É muito comum a troça que alguns fazem da pronúncia de outros. Daí não viria grande mal ao mundo, não fossem alguns complementos zombeteiros que, normalmente, acompanham tais comentários:

- «Olha-me este! Mora em “Vijeu”! Ou melhor, mora em “Bijeu”. Não sabe falar, o bronco!»

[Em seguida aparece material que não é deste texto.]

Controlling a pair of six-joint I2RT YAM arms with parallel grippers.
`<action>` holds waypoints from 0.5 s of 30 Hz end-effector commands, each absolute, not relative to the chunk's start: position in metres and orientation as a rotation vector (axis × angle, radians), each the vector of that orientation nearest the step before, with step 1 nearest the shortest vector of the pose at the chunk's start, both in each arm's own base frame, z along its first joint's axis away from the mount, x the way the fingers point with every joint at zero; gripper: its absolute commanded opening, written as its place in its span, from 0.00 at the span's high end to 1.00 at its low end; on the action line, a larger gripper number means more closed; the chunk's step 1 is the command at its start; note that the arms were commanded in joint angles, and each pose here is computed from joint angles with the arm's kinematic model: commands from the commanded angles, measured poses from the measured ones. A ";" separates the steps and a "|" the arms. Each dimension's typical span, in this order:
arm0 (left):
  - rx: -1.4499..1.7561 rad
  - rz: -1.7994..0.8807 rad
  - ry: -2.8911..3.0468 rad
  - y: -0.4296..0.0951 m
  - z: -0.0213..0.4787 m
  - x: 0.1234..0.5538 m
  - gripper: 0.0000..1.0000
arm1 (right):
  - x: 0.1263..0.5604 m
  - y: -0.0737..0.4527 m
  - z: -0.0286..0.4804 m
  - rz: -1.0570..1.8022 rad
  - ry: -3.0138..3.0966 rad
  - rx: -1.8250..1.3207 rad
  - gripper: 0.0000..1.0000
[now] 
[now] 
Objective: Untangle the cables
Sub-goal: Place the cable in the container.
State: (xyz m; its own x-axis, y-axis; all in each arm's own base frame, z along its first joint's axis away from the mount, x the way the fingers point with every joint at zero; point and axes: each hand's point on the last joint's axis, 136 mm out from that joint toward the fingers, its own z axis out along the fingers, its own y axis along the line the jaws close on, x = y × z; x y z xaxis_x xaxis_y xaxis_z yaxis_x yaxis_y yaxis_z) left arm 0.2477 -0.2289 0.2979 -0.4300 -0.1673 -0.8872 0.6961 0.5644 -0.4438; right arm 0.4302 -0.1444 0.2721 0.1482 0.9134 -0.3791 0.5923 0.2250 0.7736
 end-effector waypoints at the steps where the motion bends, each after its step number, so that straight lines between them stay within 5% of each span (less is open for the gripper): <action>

Caros linguistas de mictório, se tão douta é a vossa avaliação, respondam-me lá:

- O que é “saber falar”?

Não sabem? Bom, então lá vai. Há uma coisa que se chama ortoépia. Dizem as regras desse ramo da gramática que devemos pronunciar as palavras de acordo com uma determinada norma-padrão. Ora, acontece que esta, tal como em quase tudo na língua, resulta de uma convenção e não de algo que é natural (por exemplo, a fidelidade às nossas raízes idiomáticas). Se, outrora, a pronúncia padrão foi sendo definida como aquela que era ouvida no eixo imaginário Coimbra-Leiria, agora, com a publicação do novo dicionário terminológico, ela deslocou-se para Lisboa. Porquê? Porque a normativização da pronúncia, na maioria das línguas, faz-se em função da forma como se fala nas capitais dos respetivos países. É normal, pois é aí que se encontram os grandes centros de decisão, as grandes instituições políticas e, essencialmente, os média de abrangência nacional, como é o caso da televisão e da rádio.
Resumindo, fulano “fala bem”, porque pronuncia as palavras no respeito por uma convenção espaciotemporal chamada norma-padrão. Repito, o critério é convencional, não é etimológico. Se assim não fosse, no Norte de Portugal e no Centro, dada a proximidade latente com o galego-Português, “falar-se-ia melhor”. São disso bons exemplos pronúncias como “atchar”, a sibilância do “s” ou a troca do “v” pelo “b”, muito frequentes no “castelhano” falado na Galiza.
Por isso, caros censores da pronúncia alheia, não faço nem farei qualquer esforço para renunciar às minhas marcas regionais, até porque elas desaparecerão, naturalmente e com o tempo, por força do poder televisivo. Não me espantarei, por isso, que um dia me ouça a pedir um “coalho” estufado, em vez de “coelho”. Também nada farei para o evitar. Até porque, assim procedendo, coloco a minha teimosia ao serviço do princípio valioso de Celso Cunha e Lindley Cintra, através do qual é veiculada a ideia de que é na enorme variedade linguística da lusofonia que reside grande parte da riqueza do nosso idioma.

Bem hajam!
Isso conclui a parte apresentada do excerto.